Chapter Summary

Chapter 9 Summary: The Discrete-Time Wiener Filter

Key Points

• 1.

  The MMSE linear estimator of $X_n$ from $\{Y_m\}$ is characterized by the orthogonality principle: the error $E_n$ is orthogonal to every observation used in the estimate.
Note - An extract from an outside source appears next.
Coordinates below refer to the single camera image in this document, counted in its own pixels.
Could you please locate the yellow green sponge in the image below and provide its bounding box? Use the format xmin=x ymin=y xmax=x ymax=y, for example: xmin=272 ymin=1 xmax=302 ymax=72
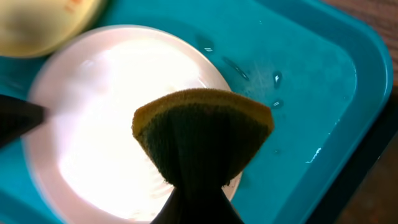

This translates to the Wiener-Hopf normal equations $\sum_k h[k] r_{yy}[\ell - k] = r_{xy}[\ell]$.

• 2.

  When the filter support is $\mathbb{Z}$ (non-causal), the Wiener-Hopf equation is a convolution and the solution is a one-liner: $\check{h}_{\text{nc}}(f) = P_{xy}(f)/P_y(f)$. The non-causal MMSE is $\int (P_x - |P_{xy}|^2/P_y)\,df$.

• 3.

  The Paley-Wiener condition $\int \log P_y(f)\,df > -\infty$ is the necessary and sufficient condition for the PSD to admit a factorization $P_y(f) = P_y^+(f) P_y^-(f)$ with a minimum-phase causal factor $P_y^+(f)$.

• 4.

  The innovations process $J_n$ is obtained by whitening: $J_n = (1/P_y^+) * Y_n$. The innovations are white, have unit variance, and span the same causal information as $Y_n$.

• 5.

  The causal Wiener filter is $\check{h}_c(f) = (1/P_y^+(f)) \cdot [P_{xy}(f)/P_y^-(f)]_+$, where $[\cdot]_+$ is the causal projection operator. It is derived by whitening, projecting, and recoloring.

• 6.

  The causal MMSE always satisfies $\sigma_c^2 \geq \sigma_{\text{nc}}^2$; the gap is the price of real-time processing. Equality holds iff $P_{xy}/P_y^-$ has no anti-causal Fourier components.

• 7.

  Kolmogorov-Szego formula: the one-step prediction MMSE of a WSS process is the geometric mean of its PSD, $\sigma_p^2 = \exp \int \log P_y(f)\,df$. The formula makes predictability quantitative.

• 8.

  For AR(1) signal in white noise, every object has a closed form: $P_y^+$ is a first-order rational function, the causal Wiener filter is a first-order recursion, and the MMSE can be computed analytically.

• 9.

  The steady-state Kalman filter for a time-invariant state-space model equals the causal Wiener filter derived from the model's implied PSDs. Wiener gives the frequency-domain view; Kalman gives the time-domain recursive view.

• 10.

  LMS and RLS adaptive filters converge to the Wiener solution when statistics are stationary; they are the practical tools when statistics are unknown or slowly changing.